The Audio Manager

Motivation

For the robot to actually hear us, we need some functionality to record our audio data. However, we shouldn't record all the audio data, but only the spoken one. Otherwise, we'd constantly hear the robot say something even though no one asked.

Libraries

Audio Processing is done via. the WebAudio API.

On the main page script, you'll see that we request the microphone itself twice. This is because, at this moment, the Browser API does not provide a way to request the permissions for microphone access alone.

Warning

The WebAudio API can only be called from a secure context. Those include https:// domains and the localhost. For this reason, you need to get an SSL-Certificate first, if you plan to make this website publicly accessible outside the robot's system

The Audio Manager

The Audio Manager loads a new Audio Context. An Audio Context provides a graphical representation of how audio flows. We can insert and connect new nodes as we please.
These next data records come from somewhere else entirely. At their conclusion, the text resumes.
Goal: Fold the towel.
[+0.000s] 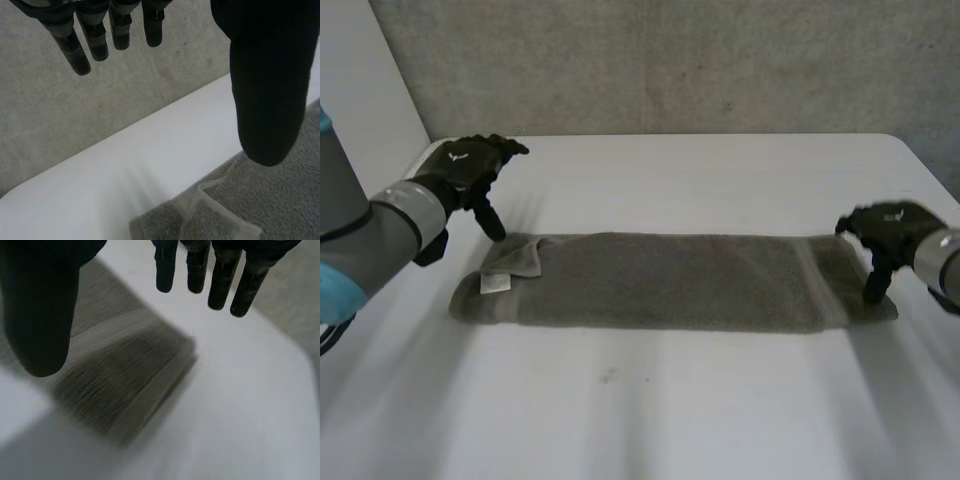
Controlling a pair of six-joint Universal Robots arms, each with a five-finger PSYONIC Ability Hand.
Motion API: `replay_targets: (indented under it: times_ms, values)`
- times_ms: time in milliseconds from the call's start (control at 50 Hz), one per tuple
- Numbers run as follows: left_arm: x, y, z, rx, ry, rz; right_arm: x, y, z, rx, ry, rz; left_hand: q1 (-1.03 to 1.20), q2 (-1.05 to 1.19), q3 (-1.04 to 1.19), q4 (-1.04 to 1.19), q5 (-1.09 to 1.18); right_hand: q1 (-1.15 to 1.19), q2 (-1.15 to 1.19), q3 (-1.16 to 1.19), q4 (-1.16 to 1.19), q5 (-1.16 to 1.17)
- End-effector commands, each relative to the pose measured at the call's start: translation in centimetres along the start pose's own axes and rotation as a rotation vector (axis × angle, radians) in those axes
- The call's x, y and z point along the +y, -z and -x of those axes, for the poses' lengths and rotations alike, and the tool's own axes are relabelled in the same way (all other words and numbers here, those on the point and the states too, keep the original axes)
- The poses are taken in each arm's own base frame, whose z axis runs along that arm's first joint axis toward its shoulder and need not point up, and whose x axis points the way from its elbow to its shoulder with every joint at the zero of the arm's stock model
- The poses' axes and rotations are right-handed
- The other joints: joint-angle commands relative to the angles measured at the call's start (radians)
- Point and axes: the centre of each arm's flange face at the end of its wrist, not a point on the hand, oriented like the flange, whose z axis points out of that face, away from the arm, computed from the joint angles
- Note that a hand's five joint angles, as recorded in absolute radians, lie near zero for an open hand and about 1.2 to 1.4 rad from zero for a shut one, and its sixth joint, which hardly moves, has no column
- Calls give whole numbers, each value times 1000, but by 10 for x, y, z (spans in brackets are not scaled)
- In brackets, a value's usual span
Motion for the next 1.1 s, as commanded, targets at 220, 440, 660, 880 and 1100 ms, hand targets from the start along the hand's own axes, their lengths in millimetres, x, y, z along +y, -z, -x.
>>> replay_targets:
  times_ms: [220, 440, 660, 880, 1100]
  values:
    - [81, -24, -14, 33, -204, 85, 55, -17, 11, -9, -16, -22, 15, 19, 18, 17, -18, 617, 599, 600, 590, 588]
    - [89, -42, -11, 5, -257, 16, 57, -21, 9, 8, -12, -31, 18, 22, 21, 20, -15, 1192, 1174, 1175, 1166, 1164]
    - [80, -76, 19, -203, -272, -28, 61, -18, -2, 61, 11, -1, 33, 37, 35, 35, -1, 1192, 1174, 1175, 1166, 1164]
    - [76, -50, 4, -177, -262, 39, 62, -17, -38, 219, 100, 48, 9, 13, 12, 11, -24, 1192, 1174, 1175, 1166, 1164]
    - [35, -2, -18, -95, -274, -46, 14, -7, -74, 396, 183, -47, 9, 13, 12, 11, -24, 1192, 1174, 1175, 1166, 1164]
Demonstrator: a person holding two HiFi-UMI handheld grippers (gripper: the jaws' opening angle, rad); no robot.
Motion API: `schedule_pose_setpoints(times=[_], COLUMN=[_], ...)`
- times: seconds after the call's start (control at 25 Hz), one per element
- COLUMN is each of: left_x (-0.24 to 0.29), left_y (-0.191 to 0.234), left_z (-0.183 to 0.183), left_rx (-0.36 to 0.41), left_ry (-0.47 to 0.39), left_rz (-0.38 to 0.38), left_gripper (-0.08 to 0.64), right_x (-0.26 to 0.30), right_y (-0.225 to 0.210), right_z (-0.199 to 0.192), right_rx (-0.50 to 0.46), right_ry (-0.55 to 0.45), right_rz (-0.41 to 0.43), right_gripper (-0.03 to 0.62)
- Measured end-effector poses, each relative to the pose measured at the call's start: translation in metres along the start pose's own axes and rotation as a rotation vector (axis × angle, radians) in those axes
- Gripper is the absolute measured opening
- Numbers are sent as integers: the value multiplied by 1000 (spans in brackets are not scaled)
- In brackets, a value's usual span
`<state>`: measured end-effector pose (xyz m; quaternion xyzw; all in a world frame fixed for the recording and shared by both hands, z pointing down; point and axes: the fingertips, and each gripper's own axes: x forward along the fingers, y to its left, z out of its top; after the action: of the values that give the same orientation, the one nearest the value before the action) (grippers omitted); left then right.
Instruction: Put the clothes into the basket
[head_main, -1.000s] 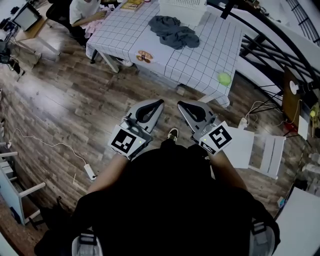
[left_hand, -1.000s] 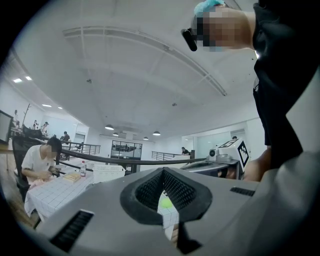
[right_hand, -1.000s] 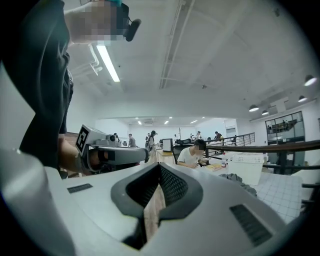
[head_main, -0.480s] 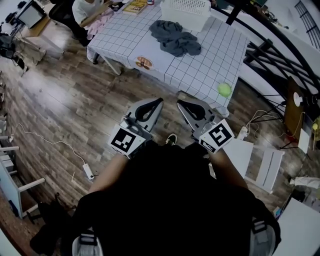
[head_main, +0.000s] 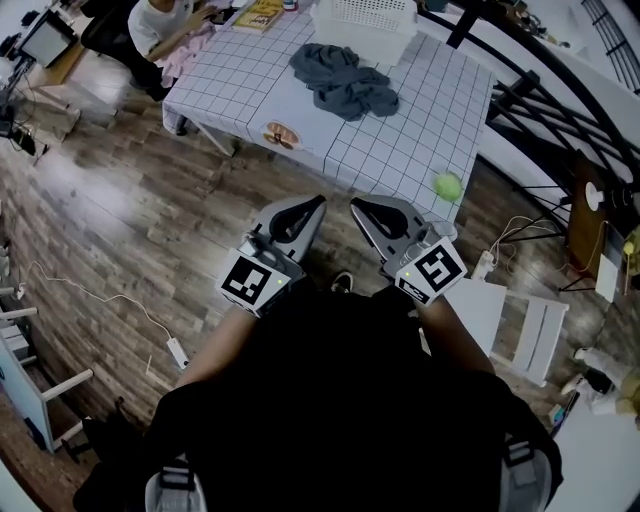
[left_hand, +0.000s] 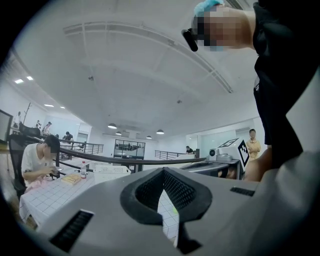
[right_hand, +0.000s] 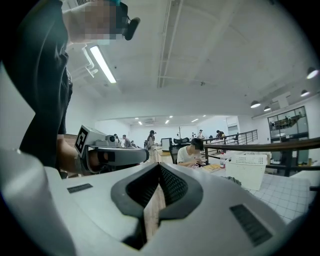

Generally, the representation looks like this, where the circles represent the nodes themselves, rounded rectangles represent the callable input endpoints of the worklet, and the rhombusses represent the output endpoints of the worklet.

graph LR
    SourceNode((MediaStreamAudioSourceNode)) -->|"Audio-Input"| WorkletNode(("AudioWorkletNode (Speech Controller)"));
    WorkletNode -->|"Decibel-Measurement"| Outgoing1{"update_decibels"};
    WorkletNode -->|"Speech"| Outgoing2{"audio_available"};
    Incoming1("update_threshold") -->|"Decibel Threshold"| WorkletNode;
    Incoming2("update_sample_rate") -->|"Sample Rate"| WorkletNode;
    Incoming3("unblock_microphone") --> WorkletNode;
    Incoming4("block_microphone") --> WorkletNode;

The Worklet (Speech Controller)

The Worklet processes chunks of audio-data. The WebAudio-API uses a default chunk-size of 128 frames.

We provided a configurable option, such that we have some decibel threshold (you can configure it on the /settings-Page). This important line determines whether or not we are speaking. If the audio is above the line, we consider it speech. If the audio is below the line, we consider it non-speech.

The worklet handles the microphone in three states:

IDLE: Doesn't collect any data until the decibel threshold is crossed.
LISTENING: Collects all data until enough idle seconds (data below the decibel threshold) have passed.
BLOCKED: Doesn't collect any data.

While we are IDLE or LISTENING, we listen and measure to a chunk of audio data. This chunk of audio data has some volume that we calculate as decibels. Decibels are a unit of measurement that determines how loud an audio is.

We distinguish between pauses and stopped speech by using something that we call a "pause threshold". Some amount of seconds that has to pass until we consider non-speaking parts not as a pause, but as stopped speaking altogether. We do so by measuring the point in time when the speaker has spoken. If enough time has passed without speaking (we measure for each incoming frame how much time has elapsed), we send off the audio.